● **Your instructions**: In the data below, the answer is the run of lines from the line containing "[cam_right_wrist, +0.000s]" through the line containing "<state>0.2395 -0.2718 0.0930", both included; print it exactly and nothing else.

[Items from a dataset]
══════════

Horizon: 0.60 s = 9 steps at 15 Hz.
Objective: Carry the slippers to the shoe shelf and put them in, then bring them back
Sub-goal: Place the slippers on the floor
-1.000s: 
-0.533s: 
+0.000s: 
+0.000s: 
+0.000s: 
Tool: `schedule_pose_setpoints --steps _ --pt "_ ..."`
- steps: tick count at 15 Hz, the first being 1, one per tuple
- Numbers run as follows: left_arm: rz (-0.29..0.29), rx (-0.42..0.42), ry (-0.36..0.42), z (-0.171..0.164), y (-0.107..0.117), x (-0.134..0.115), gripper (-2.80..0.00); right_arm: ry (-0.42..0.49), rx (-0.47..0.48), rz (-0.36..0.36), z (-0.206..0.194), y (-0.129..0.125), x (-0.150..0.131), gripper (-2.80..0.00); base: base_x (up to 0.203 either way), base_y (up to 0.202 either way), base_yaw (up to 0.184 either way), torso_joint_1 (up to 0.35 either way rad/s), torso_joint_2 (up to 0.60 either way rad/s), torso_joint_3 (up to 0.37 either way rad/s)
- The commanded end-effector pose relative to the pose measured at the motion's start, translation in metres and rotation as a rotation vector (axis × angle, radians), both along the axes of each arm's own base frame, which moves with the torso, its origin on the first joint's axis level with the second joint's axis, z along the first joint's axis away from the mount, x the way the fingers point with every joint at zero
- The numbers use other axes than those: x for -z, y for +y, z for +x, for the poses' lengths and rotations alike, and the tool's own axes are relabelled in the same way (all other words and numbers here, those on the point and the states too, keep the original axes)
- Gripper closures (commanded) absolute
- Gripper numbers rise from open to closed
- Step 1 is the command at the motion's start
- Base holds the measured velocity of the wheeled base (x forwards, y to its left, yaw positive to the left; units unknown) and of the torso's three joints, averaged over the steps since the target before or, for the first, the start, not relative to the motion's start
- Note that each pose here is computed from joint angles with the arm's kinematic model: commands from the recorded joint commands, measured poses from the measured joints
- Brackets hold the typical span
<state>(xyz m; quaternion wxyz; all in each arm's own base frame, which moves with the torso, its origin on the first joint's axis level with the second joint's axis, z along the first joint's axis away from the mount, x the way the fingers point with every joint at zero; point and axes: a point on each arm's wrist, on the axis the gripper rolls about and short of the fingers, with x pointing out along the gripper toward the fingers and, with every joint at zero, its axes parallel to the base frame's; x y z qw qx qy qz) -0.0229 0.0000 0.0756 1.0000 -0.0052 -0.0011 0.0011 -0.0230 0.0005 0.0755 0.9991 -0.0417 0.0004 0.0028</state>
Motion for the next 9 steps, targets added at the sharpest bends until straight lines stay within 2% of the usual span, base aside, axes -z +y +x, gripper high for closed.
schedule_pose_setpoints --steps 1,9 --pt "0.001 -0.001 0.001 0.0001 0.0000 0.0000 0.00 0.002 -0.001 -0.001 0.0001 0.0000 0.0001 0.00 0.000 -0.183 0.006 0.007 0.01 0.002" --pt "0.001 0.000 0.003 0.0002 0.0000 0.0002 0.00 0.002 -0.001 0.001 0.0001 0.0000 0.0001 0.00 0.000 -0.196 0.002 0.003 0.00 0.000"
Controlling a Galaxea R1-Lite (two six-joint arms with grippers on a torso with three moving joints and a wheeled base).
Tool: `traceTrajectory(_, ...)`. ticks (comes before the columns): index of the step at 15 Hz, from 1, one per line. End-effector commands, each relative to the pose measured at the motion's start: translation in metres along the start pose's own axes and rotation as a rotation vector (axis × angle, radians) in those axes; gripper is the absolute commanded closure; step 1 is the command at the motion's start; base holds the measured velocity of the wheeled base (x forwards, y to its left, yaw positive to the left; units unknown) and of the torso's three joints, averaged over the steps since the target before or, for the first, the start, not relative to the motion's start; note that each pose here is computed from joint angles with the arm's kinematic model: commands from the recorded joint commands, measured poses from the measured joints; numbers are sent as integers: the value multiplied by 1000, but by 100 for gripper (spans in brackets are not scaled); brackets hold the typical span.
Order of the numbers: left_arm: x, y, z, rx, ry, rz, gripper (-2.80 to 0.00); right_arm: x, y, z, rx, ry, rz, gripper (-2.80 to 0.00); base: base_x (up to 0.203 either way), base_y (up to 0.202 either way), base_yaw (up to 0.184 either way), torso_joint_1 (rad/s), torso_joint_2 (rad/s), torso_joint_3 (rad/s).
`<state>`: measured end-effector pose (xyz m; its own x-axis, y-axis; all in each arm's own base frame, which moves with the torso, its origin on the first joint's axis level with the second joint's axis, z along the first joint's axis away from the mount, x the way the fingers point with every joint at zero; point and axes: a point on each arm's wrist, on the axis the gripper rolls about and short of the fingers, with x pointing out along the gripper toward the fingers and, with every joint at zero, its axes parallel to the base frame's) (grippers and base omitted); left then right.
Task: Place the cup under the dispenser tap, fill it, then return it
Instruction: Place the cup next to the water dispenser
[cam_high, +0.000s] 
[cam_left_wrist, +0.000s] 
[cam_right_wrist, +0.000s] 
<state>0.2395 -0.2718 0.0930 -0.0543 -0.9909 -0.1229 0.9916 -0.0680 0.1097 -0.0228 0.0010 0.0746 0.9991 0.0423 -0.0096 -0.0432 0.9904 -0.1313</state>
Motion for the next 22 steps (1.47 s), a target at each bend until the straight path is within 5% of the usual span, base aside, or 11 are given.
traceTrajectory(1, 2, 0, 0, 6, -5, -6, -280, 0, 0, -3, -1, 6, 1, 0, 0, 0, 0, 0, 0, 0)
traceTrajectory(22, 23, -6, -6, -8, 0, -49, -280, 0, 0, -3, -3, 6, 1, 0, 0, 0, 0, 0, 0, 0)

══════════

● **Solution below**:
[cam_right_wrist, +0.000s] 
<state>0.2395 -0.2718 0.0930 -0.0543 -0.9909 -0.1229 0.9916 -0.0680 0.1097 -0.0228 0.0010 0.0746 0.9991 0.0423 -0.0096 -0.0432 0.9904 -0.1313</state>

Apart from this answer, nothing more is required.